Top of Material for this task

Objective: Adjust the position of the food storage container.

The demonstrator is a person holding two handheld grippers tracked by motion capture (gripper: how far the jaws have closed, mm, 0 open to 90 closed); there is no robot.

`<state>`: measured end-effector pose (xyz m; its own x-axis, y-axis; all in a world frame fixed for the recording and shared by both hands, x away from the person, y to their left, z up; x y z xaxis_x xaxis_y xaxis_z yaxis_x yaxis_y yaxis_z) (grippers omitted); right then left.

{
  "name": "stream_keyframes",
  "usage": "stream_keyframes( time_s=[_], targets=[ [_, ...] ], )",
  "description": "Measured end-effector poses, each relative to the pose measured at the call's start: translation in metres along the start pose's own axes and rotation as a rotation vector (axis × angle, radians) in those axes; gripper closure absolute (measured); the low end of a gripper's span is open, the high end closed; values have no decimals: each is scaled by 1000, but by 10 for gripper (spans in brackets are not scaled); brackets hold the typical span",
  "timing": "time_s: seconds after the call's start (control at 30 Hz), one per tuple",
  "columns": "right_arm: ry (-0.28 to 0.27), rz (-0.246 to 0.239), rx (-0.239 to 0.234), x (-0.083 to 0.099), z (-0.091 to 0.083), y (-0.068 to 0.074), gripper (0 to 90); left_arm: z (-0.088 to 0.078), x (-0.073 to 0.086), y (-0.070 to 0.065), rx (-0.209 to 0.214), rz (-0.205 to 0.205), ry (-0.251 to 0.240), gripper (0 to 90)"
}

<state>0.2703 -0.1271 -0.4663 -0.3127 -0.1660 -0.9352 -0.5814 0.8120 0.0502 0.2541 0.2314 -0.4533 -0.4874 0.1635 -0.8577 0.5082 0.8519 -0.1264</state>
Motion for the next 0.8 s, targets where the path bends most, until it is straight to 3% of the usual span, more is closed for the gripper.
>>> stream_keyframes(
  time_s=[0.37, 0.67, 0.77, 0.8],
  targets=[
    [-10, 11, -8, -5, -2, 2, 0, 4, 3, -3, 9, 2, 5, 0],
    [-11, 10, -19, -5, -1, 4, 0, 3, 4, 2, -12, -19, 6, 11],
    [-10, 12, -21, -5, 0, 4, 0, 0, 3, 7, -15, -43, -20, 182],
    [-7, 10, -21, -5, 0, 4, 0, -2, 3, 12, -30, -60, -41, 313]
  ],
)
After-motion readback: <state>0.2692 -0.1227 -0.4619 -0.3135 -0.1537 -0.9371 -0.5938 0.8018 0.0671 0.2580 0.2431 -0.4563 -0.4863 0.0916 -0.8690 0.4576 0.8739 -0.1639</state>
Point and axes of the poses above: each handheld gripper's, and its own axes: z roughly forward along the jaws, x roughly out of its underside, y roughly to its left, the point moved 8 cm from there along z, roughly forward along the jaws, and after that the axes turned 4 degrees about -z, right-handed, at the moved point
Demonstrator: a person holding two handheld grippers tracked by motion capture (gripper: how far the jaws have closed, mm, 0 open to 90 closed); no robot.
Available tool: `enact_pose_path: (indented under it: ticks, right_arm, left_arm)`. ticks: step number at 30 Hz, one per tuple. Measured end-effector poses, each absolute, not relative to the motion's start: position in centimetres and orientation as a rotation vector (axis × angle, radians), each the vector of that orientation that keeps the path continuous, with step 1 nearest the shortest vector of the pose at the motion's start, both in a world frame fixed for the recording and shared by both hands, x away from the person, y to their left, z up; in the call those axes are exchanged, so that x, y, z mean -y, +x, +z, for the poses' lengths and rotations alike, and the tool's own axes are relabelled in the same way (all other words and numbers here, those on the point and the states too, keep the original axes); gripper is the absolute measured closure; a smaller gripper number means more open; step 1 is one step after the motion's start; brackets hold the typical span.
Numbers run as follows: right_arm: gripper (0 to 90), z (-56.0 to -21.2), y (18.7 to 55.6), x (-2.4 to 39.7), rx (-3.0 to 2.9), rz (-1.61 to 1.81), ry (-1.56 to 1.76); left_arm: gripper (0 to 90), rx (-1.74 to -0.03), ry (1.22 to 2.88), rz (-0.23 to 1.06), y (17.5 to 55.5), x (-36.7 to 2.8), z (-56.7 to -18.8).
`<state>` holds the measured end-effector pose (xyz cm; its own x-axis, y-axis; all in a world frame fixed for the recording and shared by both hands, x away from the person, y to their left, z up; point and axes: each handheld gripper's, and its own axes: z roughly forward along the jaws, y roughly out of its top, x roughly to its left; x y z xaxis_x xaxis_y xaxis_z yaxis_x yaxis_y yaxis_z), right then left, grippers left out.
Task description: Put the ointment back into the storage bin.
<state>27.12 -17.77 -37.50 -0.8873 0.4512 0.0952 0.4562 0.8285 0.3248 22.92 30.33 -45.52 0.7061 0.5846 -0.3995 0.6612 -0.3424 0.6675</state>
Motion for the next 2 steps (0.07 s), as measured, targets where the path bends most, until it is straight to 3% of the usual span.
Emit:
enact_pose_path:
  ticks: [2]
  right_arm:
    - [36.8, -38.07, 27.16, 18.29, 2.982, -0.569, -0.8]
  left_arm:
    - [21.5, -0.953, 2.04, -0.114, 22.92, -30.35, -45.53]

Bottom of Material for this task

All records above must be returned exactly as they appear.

• _Written reply_:
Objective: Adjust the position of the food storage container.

The demonstrator is a person holding two handheld grippers tracked by motion capture (gripper: how far the jaws have closed, mm, 0 open to 90 closed); there is no robot.

`<state>`: measured end-effector pose (xyz m; its own x-axis, y-axis; all in a world frame fixed for the recording and shared by both hands, x away from the person, y to their left, z up; x y z xaxis_x xaxis_y xaxis_z yaxis_x yaxis_y yaxis_z) (grippers omitted); right then left.

{
  "name": "stream_keyframes",
  "usage": "stream_keyframes( time_s=[_], targets=[ [_, ...] ], )",
  "description": "Measured end-effector poses, each relative to the pose measured at the call's start: translation in metres along the start pose's own axes and rotation as a rotation vector (axis × angle, radians) in those axes; gripper closure absolute (measured); the low end of a gripper's span is open, the high end closed; values have no decimals: each is scaled by 1000, but by 10 for gripper (spans in brackets are not scaled); brackets hold the typical span",
  "timing": "time_s: seconds after the call's start (control at 30 Hz), one per tuple",
  "columns": "right_arm: ry (-0.28 to 0.27), rz (-0.246 to 0.239), rx (-0.239 to 0.234), x (-0.083 to 0.099), z (-0.091 to 0.083), y (-0.068 to 0.074), gripper (0 to 90); left_arm: z (-0.088 to 0.078), x (-0.073 to 0.086), y (-0.070 to 0.065), rx (-0.209 to 0.214), rz (-0.205 to 0.205), ry (-0.251 to 0.240), gripper (0 to 90)"
}

<state>0.2703 -0.1271 -0.4663 -0.3127 -0.1660 -0.9352 -0.5814 0.8120 0.0502 0.2541 0.2314 -0.4533 -0.4874 0.1635 -0.8577 0.5082 0.8519 -0.1264</state>
Motion for the next 0.8 s, targets where the path bends most, until it is straight to 3% of the usual span, more is closed for the gripper.
>>> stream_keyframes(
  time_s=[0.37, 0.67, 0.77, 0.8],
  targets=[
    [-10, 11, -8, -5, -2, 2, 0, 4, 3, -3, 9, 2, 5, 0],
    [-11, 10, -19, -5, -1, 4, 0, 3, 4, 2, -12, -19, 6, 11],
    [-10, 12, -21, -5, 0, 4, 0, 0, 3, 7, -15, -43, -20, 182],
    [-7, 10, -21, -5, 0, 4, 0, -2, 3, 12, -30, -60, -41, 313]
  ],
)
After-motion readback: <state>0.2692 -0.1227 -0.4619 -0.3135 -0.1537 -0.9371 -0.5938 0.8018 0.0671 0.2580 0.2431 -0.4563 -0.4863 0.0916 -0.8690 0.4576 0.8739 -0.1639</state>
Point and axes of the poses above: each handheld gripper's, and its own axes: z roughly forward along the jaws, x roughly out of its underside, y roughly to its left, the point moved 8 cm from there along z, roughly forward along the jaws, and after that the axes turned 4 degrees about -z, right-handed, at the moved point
Demonstrator: a person holding two handheld grippers tracked by motion capture (gripper: how far the jaws have closed, mm, 0 open to 90 closed); no robot.
Available tool: `enact_pose_path: (indented under it: ticks, right_arm, left_arm)`. ticks: step number at 30 Hz, one per tuple. Measured end-effector poses, each absolute, not relative to the motion's start: position in centimetres and orientation as a rotation vector (axis × angle, radians), each the vector of that orientation that keeps the path continuous, with step 1 nearest the shortest vector of the pose at the motion's start, both in a world frame fixed for the recording and shared by both hands, x away from the person, y to their left, z up; in the call those axes are exchanged, so that x, y, z mean -y, +x, +z, for the poses' lengths and rotations alike, and the tool's own axes are relabelled in the same way (all other words and numbers here, those on the point and the states too, keep the original axes); gripper is the absolute measured closure; a smaller gripper number means more open; step 1 is one step after the motion's start; brackets hold the typical span.
Numbers run as follows: right_arm: gripper (0 to 90), z (-56.0 to -21.2), y (18.7 to 55.6), x (-2.4 to 39.7), rx (-3.0 to 2.9), rz (-1.61 to 1.81), ry (-1.56 to 1.76); left_arm: gripper (0 to 90), rx (-1.74 to -0.03), ry (1.22 to 2.88), rz (-0.23 to 1.06), y (17.5 to 55.5), x (-36.7 to 2.8), z (-56.7 to -18.8).
`<state>` holds the measured end-effector pose (xyz cm; its own x-axis, y-axis; all in a world frame fixed for the recording and shared by both hands, x away from the person, y to their left, z up; point and axes: each handheld gripper's, and its own axes: z roughly forward along the jaws, y roughly out of its top, x roughly to its left; x y z xaxis_x xaxis_y xaxis_z yaxis_x yaxis_y yaxis_z), right then left, grippers left out.
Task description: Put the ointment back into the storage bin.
<state>27.12 -17.77 -37.50 -0.8873 0.4512 0.0952 0.4562 0.8285 0.3248 22.92 30.33 -45.52 0.7061 0.5846 -0.3995 0.6612 -0.3424 0.6675</state>
Motion for the next 2 steps (0.07 s), as measured, targets where the path bends most, until it is straight to 3% of the usual span.
Emit:
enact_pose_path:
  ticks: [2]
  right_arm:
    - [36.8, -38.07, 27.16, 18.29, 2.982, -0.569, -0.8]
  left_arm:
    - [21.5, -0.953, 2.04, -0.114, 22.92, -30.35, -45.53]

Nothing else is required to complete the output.